バニラ味

作:雨龍



 ある時見たバラエティー番組の「ハーゲンダッツ人気投票」が気に入らなかった。

 1位から5位の味を予想するもので、僕はてっきり「バニラ味」が1位になると思っていた。だが結果は意外も意外。

 何とキャラメル味が1位で抹茶が2位、ストロベリーが3位に入り「バニラ味」が4位という結果だったのだ。

 僕はこれが何とも不服だった。確かにキャラメル味は美味かろう。(食ったことないけど)抹茶だって、ストロベリーだって。でもだ、やっぱりそれでも「バニラ味」が1位じゃないといけない。「バニラ味」は絶対不変の1位じゃないといけないのだ。

 僕はテレビの向こうにいる人気投票に参加した人に「ずれてるなぁ………」と呟いてしまった。それはもう本当にずれている。例えるなら「日本人で凄いバッターは誰ですか?」と聞かれ、「王貞治」でも「イチロー」でもなく、「ロッテのぉ、角中?」というくらいずれている。

「バニラ味」はアイス界の王にして英雄、原点にして頂点。絶対的レジャンドであるべきなのだ。

 


 さて、さっきから僕はなぜアイスも溶けるような熱量で「バニラ味」を語っているのか。それは昔食べた「バニラ味」が忘れられないからである。

 僕は結構昔の記憶を覚えている。幼稚園の砂場でスコップを使いたかったけど、それはあの怖い「ちかちゃん」のお気に入りだからやめておこう。という記憶が昨日のことのように思い出せるくらい覚えている。

 まぁそんな昔の記憶がある僕だから、昔食べた (3、4歳かな)の「バニラ味」も覚えていた。

 あれはたしかアピタ・ピアゴの中にあったアイスクリーム屋だったと思う。入口の自動ドアが開くと、もう真ん前にはピンク色のアイスクリーム屋の看板が立っており、二人のお姉さんがアイスクリームを、愛嬌を振りまきながら作っていた。甘いものが大好きだった当時の僕としては黙ってみているわけにはいかない。

 あの時の買い物メンバーと言えば、お母さん、おばあちゃん、そしておばあちゃんに抱っこされる僕。という構成だったと思うから、おばあちゃんにせがめばアイスクリーム屋への潜入はわけなかった。

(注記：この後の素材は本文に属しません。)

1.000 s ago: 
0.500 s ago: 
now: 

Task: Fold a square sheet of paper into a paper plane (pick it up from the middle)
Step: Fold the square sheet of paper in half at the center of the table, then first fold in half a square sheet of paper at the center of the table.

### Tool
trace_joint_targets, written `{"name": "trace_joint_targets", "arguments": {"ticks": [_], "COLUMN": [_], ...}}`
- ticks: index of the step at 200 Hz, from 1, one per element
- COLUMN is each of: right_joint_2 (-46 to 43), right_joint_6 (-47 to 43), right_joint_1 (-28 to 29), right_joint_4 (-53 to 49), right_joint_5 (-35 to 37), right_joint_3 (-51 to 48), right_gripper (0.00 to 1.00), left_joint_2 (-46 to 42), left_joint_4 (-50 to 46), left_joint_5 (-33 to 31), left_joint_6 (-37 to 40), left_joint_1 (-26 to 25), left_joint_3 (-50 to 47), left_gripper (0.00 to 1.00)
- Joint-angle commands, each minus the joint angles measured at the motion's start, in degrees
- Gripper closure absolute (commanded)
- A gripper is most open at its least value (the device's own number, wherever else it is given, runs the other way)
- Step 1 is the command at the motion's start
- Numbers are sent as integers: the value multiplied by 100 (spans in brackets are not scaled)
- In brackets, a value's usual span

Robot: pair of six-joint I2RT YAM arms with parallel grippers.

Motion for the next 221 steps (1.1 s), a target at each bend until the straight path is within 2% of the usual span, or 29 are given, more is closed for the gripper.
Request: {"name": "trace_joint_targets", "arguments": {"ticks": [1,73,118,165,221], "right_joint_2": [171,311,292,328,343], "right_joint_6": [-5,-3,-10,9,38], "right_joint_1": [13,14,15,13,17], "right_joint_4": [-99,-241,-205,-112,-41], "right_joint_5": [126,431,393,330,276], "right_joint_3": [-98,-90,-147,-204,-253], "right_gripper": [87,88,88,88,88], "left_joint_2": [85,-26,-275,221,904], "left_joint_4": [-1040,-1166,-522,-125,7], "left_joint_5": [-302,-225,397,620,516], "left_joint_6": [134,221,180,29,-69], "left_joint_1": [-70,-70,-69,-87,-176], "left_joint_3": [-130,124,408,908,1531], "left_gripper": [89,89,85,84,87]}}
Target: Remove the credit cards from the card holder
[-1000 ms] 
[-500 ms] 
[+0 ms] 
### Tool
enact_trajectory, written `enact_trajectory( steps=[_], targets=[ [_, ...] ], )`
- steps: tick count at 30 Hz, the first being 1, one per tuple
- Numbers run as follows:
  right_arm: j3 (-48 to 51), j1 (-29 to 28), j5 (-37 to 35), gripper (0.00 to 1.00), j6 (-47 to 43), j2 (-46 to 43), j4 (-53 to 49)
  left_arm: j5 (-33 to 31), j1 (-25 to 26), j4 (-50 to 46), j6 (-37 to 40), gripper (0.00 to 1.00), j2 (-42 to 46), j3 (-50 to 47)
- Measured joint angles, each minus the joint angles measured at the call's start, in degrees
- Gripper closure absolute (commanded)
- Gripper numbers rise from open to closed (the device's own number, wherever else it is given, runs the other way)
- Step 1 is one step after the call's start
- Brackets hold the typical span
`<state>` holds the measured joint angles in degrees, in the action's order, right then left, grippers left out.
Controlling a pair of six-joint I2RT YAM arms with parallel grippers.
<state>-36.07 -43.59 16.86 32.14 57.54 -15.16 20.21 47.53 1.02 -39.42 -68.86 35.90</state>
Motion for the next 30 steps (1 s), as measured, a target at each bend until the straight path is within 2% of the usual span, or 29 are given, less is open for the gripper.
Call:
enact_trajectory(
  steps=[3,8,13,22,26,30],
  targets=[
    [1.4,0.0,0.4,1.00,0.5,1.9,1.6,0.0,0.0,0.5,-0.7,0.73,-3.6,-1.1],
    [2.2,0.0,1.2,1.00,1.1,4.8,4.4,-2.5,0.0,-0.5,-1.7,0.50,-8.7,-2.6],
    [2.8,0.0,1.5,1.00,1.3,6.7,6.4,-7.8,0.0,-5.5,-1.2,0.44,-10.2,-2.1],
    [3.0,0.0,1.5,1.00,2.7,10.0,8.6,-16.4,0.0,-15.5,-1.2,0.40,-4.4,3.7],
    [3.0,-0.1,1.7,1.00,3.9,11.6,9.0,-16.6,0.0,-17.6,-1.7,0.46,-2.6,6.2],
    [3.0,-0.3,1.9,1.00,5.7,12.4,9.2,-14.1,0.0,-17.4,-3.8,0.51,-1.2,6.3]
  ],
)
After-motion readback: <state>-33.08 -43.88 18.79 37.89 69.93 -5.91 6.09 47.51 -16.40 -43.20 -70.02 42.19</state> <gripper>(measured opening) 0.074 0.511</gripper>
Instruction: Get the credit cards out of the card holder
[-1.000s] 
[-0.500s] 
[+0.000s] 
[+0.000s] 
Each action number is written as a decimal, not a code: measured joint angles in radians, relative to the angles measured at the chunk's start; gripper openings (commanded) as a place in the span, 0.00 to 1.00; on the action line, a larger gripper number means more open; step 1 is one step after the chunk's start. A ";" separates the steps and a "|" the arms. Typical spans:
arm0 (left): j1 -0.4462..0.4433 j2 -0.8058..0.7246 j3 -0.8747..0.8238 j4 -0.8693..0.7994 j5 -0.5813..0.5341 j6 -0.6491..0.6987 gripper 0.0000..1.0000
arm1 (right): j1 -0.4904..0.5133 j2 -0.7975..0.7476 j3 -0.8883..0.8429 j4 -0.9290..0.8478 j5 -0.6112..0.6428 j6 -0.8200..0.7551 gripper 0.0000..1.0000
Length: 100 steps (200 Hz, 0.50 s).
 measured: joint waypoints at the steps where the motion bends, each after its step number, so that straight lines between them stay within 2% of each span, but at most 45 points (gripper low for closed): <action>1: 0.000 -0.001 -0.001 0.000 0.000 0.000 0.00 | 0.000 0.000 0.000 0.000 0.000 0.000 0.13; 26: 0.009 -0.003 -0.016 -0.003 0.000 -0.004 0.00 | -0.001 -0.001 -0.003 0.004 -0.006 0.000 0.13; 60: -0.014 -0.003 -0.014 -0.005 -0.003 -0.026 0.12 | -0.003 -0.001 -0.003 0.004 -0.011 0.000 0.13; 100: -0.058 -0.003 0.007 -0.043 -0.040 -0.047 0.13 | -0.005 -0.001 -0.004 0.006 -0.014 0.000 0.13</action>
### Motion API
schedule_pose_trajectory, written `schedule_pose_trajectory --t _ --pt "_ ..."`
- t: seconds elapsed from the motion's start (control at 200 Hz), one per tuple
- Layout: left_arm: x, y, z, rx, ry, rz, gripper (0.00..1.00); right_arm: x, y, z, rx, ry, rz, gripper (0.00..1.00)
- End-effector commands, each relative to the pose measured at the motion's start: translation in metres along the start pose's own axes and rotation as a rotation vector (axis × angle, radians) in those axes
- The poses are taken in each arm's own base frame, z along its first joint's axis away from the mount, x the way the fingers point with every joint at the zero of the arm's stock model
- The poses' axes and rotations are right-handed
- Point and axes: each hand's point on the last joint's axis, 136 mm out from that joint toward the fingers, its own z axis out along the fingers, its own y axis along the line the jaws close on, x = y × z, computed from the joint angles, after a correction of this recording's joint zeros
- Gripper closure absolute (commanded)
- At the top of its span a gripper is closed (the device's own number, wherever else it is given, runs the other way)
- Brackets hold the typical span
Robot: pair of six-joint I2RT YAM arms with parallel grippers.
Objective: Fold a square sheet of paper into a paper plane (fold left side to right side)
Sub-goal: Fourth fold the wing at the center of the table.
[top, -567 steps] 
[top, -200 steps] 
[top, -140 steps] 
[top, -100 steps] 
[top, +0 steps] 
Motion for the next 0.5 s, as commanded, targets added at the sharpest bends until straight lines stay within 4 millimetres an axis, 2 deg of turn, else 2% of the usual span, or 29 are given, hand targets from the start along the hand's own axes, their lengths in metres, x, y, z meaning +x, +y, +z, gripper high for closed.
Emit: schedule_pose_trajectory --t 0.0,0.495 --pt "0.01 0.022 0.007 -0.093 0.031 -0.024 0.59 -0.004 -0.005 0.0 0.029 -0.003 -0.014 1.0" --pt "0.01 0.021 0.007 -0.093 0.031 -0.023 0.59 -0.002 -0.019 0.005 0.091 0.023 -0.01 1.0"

 そこでおばあちゃんに買ってもらうアイスクリームは、もちろん「バニラ味」。そこに、アピタに来た時だけのスペシャルトッピングで、何やら色とりどりのチョコの味をした粒が「バニラ味」にまぶされている。

 あの目がくりっとした綺麗なお姉さんに手渡されたそのアイスクリームは、一口食べた時には齢3にして天国にいくような心地だった。

「バニラ味」がとても甘く、それでいてさわやかで、そこに「色んな色の粒」がいいざらめ感を出して「バニラ味」を引き立たせている。

 まだまだ色んなお菓子と出会っていなかった当時の僕にとって、あのアイスクリームは甘味の帝王であった。

 その後、齢を重ねるにつれて抹茶、ストロベリー、チョコといったあらゆる味のアイスクリームを知っていったが、やっぱり帝王は「バニラ味」である。別に好きな味だからという事ではないのだ。好きな味ならば僕は抹茶が一番好きだ。でもそういう事じゃない。「バニラ味」は好きとか嫌いとかそういうしがらみを超えたところにある味でないといけないのだ。

 あの日、アピタで食べた最強の「バニラ味」。あれから僕のレジェンドは「バニラ味」なのだ。異論は認めない。

「バニラ味」

 それが一番。絶対不変のみんなが愛する一番。あのバラエティー番組は見なかったことにしよう。